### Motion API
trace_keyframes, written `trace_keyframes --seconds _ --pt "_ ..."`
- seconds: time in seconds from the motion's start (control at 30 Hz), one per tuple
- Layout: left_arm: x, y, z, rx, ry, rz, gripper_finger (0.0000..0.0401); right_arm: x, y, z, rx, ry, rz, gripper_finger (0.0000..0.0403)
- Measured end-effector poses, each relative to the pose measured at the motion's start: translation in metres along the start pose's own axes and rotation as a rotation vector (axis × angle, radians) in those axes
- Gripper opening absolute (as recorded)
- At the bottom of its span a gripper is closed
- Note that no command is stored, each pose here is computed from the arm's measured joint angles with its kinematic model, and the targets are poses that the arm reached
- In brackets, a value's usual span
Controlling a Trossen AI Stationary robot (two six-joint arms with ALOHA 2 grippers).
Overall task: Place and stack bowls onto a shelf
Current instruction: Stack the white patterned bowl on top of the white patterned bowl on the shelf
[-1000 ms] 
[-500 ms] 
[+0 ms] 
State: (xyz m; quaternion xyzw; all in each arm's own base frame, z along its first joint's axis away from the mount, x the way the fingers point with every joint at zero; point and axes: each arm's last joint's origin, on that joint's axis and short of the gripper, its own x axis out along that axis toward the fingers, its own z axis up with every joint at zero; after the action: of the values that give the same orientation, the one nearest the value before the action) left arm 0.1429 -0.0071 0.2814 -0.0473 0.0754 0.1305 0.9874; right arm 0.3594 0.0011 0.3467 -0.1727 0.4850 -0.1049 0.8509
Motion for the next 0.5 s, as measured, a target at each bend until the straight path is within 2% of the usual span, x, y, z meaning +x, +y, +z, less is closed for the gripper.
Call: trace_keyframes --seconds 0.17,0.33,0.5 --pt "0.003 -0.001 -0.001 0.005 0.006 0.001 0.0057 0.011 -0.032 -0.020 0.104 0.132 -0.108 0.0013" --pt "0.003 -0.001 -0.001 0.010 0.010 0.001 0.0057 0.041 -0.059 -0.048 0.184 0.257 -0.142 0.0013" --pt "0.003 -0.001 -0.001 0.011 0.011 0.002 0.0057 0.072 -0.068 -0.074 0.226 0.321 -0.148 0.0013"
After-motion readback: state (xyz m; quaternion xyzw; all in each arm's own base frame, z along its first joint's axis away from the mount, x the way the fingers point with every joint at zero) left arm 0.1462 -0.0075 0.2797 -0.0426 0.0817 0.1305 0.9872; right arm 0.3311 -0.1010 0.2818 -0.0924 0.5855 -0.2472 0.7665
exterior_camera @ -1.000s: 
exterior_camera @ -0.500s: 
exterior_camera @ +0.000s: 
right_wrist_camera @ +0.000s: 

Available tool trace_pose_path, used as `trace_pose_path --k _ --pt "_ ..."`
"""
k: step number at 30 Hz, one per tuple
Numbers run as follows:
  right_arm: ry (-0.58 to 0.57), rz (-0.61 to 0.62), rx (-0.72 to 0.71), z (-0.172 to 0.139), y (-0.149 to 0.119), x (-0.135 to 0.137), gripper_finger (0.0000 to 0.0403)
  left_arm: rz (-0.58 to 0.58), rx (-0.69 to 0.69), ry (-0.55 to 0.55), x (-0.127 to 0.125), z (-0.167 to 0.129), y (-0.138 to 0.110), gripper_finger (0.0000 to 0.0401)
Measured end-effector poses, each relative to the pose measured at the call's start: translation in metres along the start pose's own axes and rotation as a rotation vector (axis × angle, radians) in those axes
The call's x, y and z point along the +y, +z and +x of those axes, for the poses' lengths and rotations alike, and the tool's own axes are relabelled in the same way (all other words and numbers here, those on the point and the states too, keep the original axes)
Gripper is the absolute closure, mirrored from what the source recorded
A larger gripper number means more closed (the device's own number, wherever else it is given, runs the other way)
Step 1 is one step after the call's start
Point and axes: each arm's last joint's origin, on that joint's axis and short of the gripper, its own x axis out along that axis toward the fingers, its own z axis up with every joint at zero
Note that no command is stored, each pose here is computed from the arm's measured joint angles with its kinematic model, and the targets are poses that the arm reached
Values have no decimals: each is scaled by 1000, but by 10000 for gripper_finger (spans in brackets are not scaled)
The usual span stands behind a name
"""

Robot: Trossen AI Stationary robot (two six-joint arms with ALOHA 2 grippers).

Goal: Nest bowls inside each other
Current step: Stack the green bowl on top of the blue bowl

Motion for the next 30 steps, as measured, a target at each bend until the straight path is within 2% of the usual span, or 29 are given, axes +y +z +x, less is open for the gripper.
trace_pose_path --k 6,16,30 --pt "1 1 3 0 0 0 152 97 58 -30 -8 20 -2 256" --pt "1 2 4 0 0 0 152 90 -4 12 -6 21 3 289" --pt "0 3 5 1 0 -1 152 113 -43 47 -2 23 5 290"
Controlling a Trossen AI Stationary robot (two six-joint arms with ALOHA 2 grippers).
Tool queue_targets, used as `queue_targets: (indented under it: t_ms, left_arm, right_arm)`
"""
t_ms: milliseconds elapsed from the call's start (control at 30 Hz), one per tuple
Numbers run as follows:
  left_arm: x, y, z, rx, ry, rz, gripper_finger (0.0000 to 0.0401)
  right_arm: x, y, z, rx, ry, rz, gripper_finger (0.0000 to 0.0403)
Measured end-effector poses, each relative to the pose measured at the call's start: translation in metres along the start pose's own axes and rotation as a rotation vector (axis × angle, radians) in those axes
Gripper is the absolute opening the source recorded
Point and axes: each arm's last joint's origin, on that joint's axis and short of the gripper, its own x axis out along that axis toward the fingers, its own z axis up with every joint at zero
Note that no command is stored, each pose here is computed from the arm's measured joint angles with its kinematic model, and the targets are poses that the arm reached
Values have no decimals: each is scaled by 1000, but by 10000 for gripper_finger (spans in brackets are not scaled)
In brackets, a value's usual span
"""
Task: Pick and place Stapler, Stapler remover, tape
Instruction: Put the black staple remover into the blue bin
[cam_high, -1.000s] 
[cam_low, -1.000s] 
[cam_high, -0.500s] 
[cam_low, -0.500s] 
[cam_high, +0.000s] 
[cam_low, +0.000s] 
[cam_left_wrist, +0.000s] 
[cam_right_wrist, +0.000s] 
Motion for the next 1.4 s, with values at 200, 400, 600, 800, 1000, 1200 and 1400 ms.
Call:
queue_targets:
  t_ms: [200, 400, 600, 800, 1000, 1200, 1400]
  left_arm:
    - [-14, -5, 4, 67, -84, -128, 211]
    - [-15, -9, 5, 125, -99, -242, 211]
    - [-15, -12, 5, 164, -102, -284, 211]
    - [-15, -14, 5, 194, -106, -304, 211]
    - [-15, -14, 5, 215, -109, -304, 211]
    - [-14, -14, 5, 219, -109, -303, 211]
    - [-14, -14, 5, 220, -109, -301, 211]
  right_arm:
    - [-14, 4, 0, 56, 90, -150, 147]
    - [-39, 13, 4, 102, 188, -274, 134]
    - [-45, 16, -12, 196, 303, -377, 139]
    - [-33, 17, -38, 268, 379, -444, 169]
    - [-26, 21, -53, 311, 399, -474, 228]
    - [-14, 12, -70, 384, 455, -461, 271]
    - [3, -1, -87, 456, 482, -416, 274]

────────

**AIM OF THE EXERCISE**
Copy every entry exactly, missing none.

**ANSWER BOX**
### Motion API
trace_keyframes, written `trace_keyframes --seconds _ --pt "_ ..."`
- seconds: time in seconds from the motion's start (control at 30 Hz), one per tuple
- Layout: left_arm: x, y, z, rx, ry, rz, gripper_finger (0.0000..0.0401); right_arm: x, y, z, rx, ry, rz, gripper_finger (0.0000..0.0403)
- Measured end-effector poses, each relative to the pose measured at the motion's start: translation in metres along the start pose's own axes and rotation as a rotation vector (axis × angle, radians) in those axes
- Gripper opening absolute (as recorded)
- At the bottom of its span a gripper is closed
- Note that no command is stored, each pose here is computed from the arm's measured joint angles with its kinematic model, and the targets are poses that the arm reached
- In brackets, a value's usual span
Controlling a Trossen AI Stationary robot (two six-joint arms with ALOHA 2 grippers).
Overall task: Place and stack bowls onto a shelf
Current instruction: Stack the white patterned bowl on top of the white patterned bowl on the shelf
[-1000 ms] 
[-500 ms] 
[+0 ms] 
State: (xyz m; quaternion xyzw; all in each arm's own base frame, z along its first joint's axis away from the mount, x the way the fingers point with every joint at zero; point and axes: each arm's last joint's origin, on that joint's axis and short of the gripper, its own x axis out along that axis toward the fingers, its own z axis up with every joint at zero; after the action: of the values that give the same orientation, the one nearest the value before the action) left arm 0.1429 -0.0071 0.2814 -0.0473 0.0754 0.1305 0.9874; right arm 0.3594 0.0011 0.3467 -0.1727 0.4850 -0.1049 0.8509
Motion for the next 0.5 s, as measured, a target at each bend until the straight path is within 2% of the usual span, x, y, z meaning +x, +y, +z, less is closed for the gripper.
Call: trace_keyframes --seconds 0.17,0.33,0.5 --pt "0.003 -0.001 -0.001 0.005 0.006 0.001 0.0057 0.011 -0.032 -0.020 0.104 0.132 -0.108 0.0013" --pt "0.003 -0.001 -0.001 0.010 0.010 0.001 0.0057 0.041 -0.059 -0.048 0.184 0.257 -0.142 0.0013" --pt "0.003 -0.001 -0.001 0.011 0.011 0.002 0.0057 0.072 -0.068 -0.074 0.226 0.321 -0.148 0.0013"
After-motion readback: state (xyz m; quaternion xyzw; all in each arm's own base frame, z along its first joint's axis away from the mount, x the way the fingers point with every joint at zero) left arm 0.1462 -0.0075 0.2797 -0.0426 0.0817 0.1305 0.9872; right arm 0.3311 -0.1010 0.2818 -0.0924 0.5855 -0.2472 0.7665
exterior_camera @ -1.000s: 
exterior_camera @ -0.500s: 
exterior_camera @ +0.000s: 
right_wrist_camera @ +0.000s: 

Available tool trace_pose_path, used as `trace_pose_path --k _ --pt "_ ..."`
"""
k: step number at 30 Hz, one per tuple
Numbers run as follows:
  right_arm: ry (-0.58 to 0.57), rz (-0.61 to 0.62), rx (-0.72 to 0.71), z (-0.172 to 0.139), y (-0.149 to 0.119), x (-0.135 to 0.137), gripper_finger (0.0000 to 0.0403)
  left_arm: rz (-0.58 to 0.58), rx (-0.69 to 0.69), ry (-0.55 to 0.55), x (-0.127 to 0.125), z (-0.167 to 0.129), y (-0.138 to 0.110), gripper_finger (0.0000 to 0.0401)
Measured end-effector poses, each relative to the pose measured at the call's start: translation in metres along the start pose's own axes and rotation as a rotation vector (axis × angle, radians) in those axes
The call's x, y and z point along the +y, +z and +x of those axes, for the poses' lengths and rotations alike, and the tool's own axes are relabelled in the same way (all other words and numbers here, those on the point and the states too, keep the original axes)
Gripper is the absolute closure, mirrored from what the source recorded
A larger gripper number means more closed (the device's own number, wherever else it is given, runs the other way)
Step 1 is one step after the call's start
Point and axes: each arm's last joint's origin, on that joint's axis and short of the gripper, its own x axis out along that axis toward the fingers, its own z axis up with every joint at zero
Note that no command is stored, each pose here is computed from the arm's measured joint angles with its kinematic model, and the targets are poses that the arm reached
Values have no decimals: each is scaled by 1000, but by 10000 for gripper_finger (spans in brackets are not scaled)
The usual span stands behind a name
"""

Robot: Trossen AI Stationary robot (two six-joint arms with ALOHA 2 grippers).

Goal: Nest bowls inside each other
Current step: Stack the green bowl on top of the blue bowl

Motion for the next 30 steps, as measured, a target at each bend until the straight path is within 2% of the usual span, or 29 are given, axes +y +z +x, less is open for the gripper.
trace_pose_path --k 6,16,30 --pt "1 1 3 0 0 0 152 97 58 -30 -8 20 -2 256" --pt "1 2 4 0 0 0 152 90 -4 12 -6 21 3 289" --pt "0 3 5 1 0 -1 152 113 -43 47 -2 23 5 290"
Controlling a Trossen AI Stationary robot (two six-joint arms with ALOHA 2 grippers).
Tool queue_targets, used as `queue_targets: (indented under it: t_ms, left_arm, right_arm)`
"""
t_ms: milliseconds elapsed from the call's start (control at 30 Hz), one per tuple
Numbers run as follows:
  left_arm: x, y, z, rx, ry, rz, gripper_finger (0.0000 to 0.0401)
  right_arm: x, y, z, rx, ry, rz, gripper_finger (0.0000 to 0.0403)
Measured end-effector poses, each relative to the pose measured at the call's start: translation in metres along the start pose's own axes and rotation as a rotation vector (axis × angle, radians) in those axes
Gripper is the absolute opening the source recorded
Point and axes: each arm's last joint's origin, on that joint's axis and short of the gripper, its own x axis out along that axis toward the fingers, its own z axis up with every joint at zero
Note that no command is stored, each pose here is computed from the arm's measured joint angles with its kinematic model, and the targets are poses that the arm reached
Values have no decimals: each is scaled by 1000, but by 10000 for gripper_finger (spans in brackets are not scaled)
In brackets, a value's usual span
"""
Task: Pick and place Stapler, Stapler remover, tape
Instruction: Put the black staple remover into the blue bin
[cam_high, -1.000s] 
[cam_low, -1.000s] 
[cam_high, -0.500s] 
[cam_low, -0.500s] 
[cam_high, +0.000s] 
[cam_low, +0.000s] 
[cam_left_wrist, +0.000s] 
[cam_right_wrist, +0.000s] 
Motion for the next 1.4 s, with values at 200, 400, 600, 800, 1000, 1200 and 1400 ms.
Call:
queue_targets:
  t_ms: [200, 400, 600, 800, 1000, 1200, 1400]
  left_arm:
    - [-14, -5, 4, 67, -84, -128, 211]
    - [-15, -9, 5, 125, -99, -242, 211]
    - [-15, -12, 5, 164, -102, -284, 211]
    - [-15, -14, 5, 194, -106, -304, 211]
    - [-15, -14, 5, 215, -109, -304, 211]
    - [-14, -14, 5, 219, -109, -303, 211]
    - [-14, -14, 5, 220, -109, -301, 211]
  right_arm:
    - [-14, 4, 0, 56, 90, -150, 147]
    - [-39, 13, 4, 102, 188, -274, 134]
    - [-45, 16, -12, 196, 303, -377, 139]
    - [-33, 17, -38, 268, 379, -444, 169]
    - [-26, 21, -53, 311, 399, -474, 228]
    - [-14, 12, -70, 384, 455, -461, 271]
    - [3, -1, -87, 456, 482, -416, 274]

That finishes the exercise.